Content starts
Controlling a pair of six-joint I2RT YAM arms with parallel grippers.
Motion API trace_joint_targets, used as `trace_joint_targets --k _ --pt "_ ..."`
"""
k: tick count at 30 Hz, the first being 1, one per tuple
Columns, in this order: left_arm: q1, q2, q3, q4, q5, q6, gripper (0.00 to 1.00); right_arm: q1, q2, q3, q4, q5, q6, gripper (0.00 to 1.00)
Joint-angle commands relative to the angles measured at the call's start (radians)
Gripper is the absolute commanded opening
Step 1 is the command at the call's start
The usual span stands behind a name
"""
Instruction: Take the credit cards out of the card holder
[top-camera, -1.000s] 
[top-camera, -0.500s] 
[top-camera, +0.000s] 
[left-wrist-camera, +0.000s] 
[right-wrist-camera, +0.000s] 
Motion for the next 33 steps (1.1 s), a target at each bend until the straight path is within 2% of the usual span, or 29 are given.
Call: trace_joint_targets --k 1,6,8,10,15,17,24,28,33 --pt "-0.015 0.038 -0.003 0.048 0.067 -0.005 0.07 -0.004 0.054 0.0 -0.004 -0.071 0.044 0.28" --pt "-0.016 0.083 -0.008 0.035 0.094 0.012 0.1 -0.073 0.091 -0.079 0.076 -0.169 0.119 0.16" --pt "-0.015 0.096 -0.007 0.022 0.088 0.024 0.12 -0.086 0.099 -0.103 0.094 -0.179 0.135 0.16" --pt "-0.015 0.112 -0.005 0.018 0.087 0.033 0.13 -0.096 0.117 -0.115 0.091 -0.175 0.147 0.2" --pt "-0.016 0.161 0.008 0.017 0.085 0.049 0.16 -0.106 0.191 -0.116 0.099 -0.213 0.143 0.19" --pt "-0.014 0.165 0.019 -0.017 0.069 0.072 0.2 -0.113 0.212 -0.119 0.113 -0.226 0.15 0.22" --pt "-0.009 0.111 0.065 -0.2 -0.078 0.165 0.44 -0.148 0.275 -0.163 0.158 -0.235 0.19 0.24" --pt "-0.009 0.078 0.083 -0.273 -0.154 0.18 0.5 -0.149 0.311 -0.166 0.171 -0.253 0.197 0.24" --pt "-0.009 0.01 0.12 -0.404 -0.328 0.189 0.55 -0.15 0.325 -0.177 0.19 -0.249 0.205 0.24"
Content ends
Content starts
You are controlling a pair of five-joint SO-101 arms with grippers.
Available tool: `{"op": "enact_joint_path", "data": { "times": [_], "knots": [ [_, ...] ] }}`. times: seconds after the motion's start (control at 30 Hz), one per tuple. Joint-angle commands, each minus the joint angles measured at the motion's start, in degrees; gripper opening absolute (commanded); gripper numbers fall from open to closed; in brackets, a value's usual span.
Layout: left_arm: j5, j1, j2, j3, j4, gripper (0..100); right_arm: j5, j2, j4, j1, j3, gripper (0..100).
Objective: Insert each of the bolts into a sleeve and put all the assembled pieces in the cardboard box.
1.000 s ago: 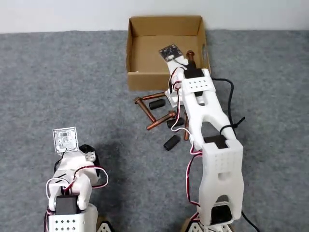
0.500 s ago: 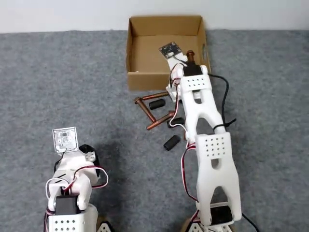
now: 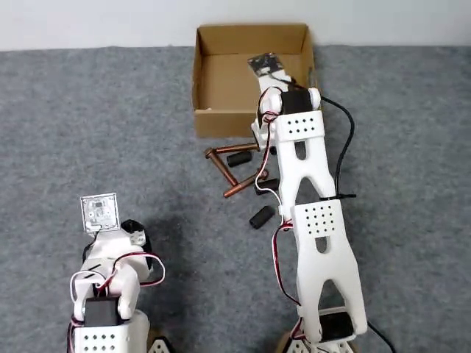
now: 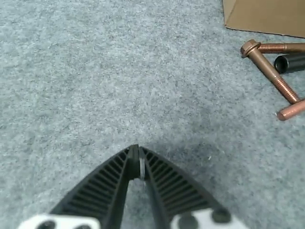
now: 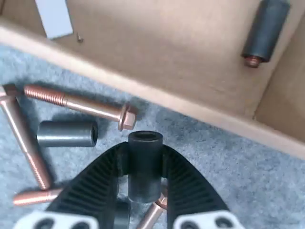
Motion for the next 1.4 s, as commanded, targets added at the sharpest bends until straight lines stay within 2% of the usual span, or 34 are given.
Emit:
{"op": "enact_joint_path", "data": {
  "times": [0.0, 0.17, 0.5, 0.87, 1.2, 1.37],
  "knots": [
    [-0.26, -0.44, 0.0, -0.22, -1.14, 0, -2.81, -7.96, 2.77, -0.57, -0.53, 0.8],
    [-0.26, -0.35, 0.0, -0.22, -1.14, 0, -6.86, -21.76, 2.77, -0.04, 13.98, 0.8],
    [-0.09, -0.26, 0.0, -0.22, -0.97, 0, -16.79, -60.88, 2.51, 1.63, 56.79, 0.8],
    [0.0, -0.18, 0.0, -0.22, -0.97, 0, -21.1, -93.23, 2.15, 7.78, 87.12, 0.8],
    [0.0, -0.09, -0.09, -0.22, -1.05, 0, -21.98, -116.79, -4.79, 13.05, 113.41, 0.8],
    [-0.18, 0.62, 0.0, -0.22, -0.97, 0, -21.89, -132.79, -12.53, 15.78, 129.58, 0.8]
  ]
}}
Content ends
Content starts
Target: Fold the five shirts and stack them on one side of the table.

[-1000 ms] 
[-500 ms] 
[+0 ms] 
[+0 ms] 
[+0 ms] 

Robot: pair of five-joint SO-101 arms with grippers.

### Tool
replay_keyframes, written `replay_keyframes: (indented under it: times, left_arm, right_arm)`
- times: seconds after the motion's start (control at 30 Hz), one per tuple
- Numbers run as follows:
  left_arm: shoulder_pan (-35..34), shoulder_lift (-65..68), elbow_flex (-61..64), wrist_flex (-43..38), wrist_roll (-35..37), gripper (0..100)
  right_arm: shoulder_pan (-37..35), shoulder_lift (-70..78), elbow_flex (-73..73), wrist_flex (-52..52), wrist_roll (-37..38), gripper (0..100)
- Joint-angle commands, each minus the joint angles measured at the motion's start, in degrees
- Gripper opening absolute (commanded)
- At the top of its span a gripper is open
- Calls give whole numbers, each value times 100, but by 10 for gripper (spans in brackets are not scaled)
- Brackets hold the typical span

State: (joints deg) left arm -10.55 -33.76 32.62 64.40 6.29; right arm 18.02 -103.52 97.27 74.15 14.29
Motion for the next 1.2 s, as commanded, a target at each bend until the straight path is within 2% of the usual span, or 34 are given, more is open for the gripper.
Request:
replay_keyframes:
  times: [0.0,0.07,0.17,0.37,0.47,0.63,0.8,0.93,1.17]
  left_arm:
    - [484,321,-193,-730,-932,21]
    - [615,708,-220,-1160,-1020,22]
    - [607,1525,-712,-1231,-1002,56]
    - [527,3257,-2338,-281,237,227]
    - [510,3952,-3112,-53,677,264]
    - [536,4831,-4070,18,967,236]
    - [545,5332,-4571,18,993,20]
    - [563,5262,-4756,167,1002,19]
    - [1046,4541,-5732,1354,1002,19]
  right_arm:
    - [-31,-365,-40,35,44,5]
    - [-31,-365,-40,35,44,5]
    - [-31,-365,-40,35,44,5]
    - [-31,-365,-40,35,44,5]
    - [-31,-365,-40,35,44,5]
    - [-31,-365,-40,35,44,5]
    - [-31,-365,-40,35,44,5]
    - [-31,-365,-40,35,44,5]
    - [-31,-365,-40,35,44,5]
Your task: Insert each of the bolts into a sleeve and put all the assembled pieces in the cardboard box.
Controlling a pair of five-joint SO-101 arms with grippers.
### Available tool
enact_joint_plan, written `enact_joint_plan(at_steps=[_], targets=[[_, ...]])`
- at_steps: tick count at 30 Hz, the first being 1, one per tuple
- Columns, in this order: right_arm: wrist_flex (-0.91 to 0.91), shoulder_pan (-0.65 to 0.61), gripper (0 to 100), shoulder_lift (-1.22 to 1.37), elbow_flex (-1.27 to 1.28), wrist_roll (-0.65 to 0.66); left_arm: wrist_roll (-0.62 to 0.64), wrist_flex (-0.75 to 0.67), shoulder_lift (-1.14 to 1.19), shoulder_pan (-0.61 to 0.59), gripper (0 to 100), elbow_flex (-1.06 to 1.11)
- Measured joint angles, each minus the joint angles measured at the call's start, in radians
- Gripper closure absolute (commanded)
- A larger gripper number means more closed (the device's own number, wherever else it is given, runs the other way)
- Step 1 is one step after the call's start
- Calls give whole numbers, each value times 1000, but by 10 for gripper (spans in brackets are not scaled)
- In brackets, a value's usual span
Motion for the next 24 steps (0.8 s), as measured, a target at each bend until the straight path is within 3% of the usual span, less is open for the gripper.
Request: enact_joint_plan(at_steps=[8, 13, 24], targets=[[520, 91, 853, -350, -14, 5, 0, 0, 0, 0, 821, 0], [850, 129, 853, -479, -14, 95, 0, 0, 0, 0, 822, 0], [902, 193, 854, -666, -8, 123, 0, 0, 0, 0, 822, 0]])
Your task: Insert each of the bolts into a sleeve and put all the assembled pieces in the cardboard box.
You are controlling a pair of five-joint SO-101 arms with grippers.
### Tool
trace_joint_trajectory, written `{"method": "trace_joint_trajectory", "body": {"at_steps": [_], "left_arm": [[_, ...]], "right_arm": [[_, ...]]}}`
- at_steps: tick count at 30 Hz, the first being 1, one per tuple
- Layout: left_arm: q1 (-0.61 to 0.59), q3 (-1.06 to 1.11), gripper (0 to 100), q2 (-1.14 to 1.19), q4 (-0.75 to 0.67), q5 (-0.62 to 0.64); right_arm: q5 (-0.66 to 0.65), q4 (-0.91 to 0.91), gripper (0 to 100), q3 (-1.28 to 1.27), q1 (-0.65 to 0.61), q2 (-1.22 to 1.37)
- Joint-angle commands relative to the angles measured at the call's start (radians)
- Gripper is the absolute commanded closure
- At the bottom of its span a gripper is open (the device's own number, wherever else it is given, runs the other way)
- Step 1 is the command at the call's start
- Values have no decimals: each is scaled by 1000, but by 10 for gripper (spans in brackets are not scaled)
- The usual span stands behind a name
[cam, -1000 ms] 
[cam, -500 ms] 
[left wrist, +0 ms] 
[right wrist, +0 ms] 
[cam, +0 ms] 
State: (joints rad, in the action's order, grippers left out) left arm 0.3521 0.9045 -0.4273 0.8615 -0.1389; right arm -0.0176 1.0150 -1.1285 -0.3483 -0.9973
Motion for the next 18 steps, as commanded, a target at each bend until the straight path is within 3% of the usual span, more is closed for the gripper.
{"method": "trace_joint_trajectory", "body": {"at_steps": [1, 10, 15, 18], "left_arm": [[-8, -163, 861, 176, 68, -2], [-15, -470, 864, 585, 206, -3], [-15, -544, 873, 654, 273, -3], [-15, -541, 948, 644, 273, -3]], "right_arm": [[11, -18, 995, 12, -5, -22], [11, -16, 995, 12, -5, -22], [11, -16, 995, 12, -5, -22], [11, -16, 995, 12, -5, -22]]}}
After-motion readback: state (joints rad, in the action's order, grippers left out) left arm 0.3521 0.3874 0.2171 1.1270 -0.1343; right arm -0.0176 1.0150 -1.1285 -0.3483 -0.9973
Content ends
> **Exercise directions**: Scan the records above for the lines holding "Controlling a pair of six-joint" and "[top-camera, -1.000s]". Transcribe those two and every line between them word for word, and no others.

> **Result**:
Controlling a pair of six-joint I2RT YAM arms with parallel grippers.
Motion API trace_joint_targets, used as `trace_joint_targets --k _ --pt "_ ..."`
"""
k: tick count at 30 Hz, the first being 1, one per tuple
Columns, in this order: left_arm: q1, q2, q3, q4, q5, q6, gripper (0.00 to 1.00); right_arm: q1, q2, q3, q4, q5, q6, gripper (0.00 to 1.00)
Joint-angle commands relative to the angles measured at the call's start (radians)
Gripper is the absolute commanded opening
Step 1 is the command at the call's start
The usual span stands behind a name
"""
Instruction: Take the credit cards out of the card holder
[top-camera, -1.000s] 

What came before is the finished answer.